[Work item]
Write the listing out again word for word, leaving each picture behind.

[Recorded data]
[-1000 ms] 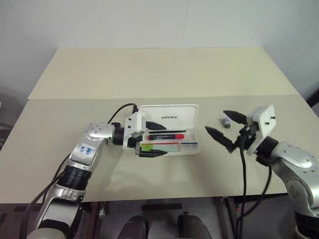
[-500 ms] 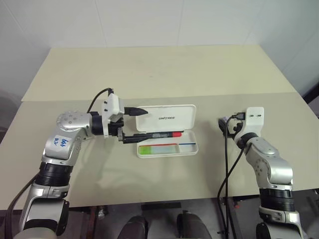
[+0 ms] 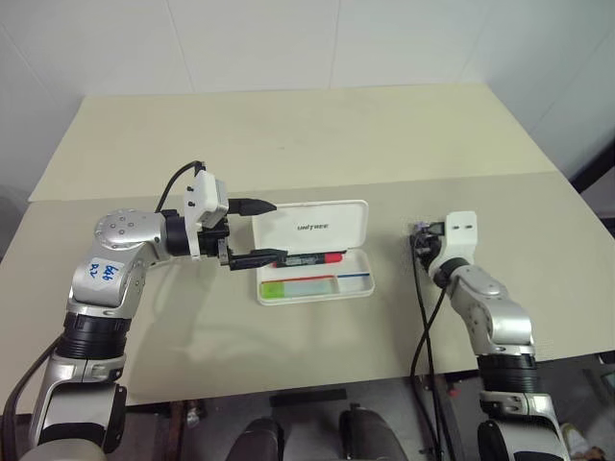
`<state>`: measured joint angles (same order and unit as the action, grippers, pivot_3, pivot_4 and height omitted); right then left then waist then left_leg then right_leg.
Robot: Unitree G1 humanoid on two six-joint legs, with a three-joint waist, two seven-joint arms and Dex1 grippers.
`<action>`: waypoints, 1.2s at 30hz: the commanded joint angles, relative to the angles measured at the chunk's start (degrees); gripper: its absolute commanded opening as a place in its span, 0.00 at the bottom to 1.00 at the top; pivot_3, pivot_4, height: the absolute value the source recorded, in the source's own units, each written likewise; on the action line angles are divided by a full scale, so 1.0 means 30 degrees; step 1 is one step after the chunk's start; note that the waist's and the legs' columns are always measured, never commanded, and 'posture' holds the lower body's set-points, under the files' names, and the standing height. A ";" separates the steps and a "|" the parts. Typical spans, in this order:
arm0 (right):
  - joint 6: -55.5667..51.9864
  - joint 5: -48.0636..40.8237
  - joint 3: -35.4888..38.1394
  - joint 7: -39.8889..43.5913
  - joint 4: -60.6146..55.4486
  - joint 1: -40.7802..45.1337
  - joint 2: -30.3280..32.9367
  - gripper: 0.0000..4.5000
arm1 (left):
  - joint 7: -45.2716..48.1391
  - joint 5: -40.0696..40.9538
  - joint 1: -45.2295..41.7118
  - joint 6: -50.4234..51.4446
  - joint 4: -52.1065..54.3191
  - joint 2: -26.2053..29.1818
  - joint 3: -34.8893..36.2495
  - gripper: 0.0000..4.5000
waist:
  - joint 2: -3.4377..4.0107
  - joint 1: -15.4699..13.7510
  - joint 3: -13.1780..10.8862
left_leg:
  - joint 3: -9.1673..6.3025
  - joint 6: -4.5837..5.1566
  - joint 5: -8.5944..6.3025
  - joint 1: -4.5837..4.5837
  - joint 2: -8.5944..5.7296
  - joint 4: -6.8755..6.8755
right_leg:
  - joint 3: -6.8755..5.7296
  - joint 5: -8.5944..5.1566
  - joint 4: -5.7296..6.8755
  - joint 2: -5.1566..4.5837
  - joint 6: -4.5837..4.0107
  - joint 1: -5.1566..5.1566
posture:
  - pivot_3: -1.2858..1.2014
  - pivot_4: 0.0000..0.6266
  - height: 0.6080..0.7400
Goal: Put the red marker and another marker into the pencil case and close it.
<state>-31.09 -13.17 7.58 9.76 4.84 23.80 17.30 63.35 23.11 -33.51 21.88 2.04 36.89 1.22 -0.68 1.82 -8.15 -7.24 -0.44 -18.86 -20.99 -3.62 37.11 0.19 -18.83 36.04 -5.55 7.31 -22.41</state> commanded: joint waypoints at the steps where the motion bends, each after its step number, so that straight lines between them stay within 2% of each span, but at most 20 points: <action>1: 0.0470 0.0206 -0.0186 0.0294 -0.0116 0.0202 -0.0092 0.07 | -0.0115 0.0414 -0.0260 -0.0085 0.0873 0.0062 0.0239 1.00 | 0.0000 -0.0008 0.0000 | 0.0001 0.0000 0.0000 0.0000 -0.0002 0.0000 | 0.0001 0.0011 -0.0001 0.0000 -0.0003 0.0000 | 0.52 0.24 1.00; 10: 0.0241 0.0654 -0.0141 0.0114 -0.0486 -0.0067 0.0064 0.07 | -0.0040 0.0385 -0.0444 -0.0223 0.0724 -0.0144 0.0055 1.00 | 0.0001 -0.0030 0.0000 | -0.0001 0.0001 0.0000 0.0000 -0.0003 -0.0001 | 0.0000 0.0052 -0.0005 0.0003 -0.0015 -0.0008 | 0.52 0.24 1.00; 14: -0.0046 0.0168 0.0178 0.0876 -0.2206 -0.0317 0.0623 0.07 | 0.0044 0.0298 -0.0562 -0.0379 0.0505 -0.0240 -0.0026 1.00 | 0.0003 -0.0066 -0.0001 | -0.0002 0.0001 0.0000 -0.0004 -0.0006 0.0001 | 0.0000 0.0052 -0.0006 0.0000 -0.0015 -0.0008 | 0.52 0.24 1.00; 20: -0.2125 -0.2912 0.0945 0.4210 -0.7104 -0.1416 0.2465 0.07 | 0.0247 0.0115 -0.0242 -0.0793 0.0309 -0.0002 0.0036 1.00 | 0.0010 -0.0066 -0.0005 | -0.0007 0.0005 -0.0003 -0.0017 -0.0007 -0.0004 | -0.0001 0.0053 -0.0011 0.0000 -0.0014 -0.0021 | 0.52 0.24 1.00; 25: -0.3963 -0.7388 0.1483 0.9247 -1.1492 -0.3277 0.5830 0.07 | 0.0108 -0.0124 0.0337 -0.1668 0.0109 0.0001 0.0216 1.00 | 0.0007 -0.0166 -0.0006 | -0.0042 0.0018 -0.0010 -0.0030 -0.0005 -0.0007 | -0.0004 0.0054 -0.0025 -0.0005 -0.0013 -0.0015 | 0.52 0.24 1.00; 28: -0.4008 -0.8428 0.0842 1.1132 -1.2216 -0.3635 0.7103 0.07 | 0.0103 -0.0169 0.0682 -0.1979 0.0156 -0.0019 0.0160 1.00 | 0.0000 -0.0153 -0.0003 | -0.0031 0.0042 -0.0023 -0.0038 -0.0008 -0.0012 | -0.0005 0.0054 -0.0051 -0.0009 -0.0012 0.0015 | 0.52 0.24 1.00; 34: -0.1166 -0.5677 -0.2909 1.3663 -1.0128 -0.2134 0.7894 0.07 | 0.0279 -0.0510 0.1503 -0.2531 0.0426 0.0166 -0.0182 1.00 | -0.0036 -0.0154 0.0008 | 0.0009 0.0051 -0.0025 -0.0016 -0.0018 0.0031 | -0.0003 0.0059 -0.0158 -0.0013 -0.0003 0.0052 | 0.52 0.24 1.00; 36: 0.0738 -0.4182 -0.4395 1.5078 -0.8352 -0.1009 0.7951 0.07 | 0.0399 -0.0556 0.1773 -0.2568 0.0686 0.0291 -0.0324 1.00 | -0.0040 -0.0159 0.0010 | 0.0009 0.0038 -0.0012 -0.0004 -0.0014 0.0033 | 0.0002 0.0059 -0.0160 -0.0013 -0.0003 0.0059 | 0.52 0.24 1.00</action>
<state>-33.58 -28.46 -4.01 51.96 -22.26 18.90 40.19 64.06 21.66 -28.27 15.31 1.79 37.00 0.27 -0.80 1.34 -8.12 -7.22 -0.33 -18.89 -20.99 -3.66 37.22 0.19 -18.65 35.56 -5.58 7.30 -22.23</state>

[Solution for this exercise]
[-1000 ms] 
[-500 ms] 
[+0 ms] 
`<state>`: measured joint angles (same order and unit as the action, grippers, pivot_3, pivot_4 and height omitted); right then left then waist then left_leg then right_leg.
Robot: Unitree G1 humanoid on two six-joint legs, with a three-joint waist, two seven-joint arms and Dex1 grippers.
`<action>`: waypoints, 1.2s at 30hz: the commanded joint angles, relative to the angles measured at the chunk's start (degrees); gripper: its absolute commanded opening as a place in its span, 0.00 at the bottom to 1.00 at the top; pivot_3, pivot_4, height: the absolute value the source recorded, in the source's own units, each written likewise; on the action line angles are divided by a full scale, so 1.0 means 30 degrees; step 1 is one step after the chunk's start; note that the waist's and the legs' columns are always measured, never commanded, and 'posture' holds the lower body's set-points, under the files' names, and the standing height. A ";" separates the steps and a "|" the parts. Typical spans, in this order:
arm0 (right):
  - joint 6: -55.5667..51.9864
  - joint 5: -48.0636..40.8237
  - joint 3: -35.4888..38.1394
  - joint 7: -39.8889..43.5913
  - joint 4: -60.6146..55.4486
  - joint 1: -40.7802..45.1337
  - joint 2: -30.3280..32.9367
  - gripper: 0.0000..4.5000
arm1 (left):
  - joint 7: -45.2716..48.1391
  - joint 5: -40.0696..40.9538
  - joint 1: -45.2295..41.7118
  - joint 6: -50.4234..51.4446
  - joint 4: -52.1065..54.3191
  - joint 2: -26.2053..29.1818
  - joint 3: -34.8893..36.2495
  - gripper: 0.0000..4.5000
waist:
  - joint 2: -3.4377..4.0107
  - joint 1: -15.4699..13.7510
  - joint 3: -13.1780..10.8862
left_leg:
  - joint 3: -9.1673..6.3025
  - joint 6: -4.5837..5.1566
  - joint 5: -8.5944..6.3025
  - joint 1: -4.5837..4.5837
  - joint 2: -8.5944..5.7296
  - joint 4: -6.8755..6.8755
right_leg:
  - joint 3: -6.8755..5.7296
  - joint 5: -8.5944..5.1566
  - joint 4: -5.7296..6.8755
  - joint 2: -5.1566..4.5837
  - joint 6: -4.5837..4.0107
  - joint 1: -5.1566..5.1566
posture:
  - pivot_3: -1.2858..1.2014
  - pivot_4: 0.0000..0.6266
  - height: 0.6080..0.7400
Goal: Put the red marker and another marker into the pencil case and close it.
<state>-31.09 -13.17 7.58 9.76 4.84 23.80 17.30 63.35 23.11 -33.51 21.88 2.04 36.89 1.22 -0.68 1.82 -8.15 -7.24 -0.44 -18.86 -20.99 -3.62 37.11 0.19 -18.83 36.04 -5.55 7.31 -22.41</state> commanded: joint waypoints at the steps where the motion bends, each after its step number, so that straight lines between them stay within 2% of each span, but at most 20 points: <action>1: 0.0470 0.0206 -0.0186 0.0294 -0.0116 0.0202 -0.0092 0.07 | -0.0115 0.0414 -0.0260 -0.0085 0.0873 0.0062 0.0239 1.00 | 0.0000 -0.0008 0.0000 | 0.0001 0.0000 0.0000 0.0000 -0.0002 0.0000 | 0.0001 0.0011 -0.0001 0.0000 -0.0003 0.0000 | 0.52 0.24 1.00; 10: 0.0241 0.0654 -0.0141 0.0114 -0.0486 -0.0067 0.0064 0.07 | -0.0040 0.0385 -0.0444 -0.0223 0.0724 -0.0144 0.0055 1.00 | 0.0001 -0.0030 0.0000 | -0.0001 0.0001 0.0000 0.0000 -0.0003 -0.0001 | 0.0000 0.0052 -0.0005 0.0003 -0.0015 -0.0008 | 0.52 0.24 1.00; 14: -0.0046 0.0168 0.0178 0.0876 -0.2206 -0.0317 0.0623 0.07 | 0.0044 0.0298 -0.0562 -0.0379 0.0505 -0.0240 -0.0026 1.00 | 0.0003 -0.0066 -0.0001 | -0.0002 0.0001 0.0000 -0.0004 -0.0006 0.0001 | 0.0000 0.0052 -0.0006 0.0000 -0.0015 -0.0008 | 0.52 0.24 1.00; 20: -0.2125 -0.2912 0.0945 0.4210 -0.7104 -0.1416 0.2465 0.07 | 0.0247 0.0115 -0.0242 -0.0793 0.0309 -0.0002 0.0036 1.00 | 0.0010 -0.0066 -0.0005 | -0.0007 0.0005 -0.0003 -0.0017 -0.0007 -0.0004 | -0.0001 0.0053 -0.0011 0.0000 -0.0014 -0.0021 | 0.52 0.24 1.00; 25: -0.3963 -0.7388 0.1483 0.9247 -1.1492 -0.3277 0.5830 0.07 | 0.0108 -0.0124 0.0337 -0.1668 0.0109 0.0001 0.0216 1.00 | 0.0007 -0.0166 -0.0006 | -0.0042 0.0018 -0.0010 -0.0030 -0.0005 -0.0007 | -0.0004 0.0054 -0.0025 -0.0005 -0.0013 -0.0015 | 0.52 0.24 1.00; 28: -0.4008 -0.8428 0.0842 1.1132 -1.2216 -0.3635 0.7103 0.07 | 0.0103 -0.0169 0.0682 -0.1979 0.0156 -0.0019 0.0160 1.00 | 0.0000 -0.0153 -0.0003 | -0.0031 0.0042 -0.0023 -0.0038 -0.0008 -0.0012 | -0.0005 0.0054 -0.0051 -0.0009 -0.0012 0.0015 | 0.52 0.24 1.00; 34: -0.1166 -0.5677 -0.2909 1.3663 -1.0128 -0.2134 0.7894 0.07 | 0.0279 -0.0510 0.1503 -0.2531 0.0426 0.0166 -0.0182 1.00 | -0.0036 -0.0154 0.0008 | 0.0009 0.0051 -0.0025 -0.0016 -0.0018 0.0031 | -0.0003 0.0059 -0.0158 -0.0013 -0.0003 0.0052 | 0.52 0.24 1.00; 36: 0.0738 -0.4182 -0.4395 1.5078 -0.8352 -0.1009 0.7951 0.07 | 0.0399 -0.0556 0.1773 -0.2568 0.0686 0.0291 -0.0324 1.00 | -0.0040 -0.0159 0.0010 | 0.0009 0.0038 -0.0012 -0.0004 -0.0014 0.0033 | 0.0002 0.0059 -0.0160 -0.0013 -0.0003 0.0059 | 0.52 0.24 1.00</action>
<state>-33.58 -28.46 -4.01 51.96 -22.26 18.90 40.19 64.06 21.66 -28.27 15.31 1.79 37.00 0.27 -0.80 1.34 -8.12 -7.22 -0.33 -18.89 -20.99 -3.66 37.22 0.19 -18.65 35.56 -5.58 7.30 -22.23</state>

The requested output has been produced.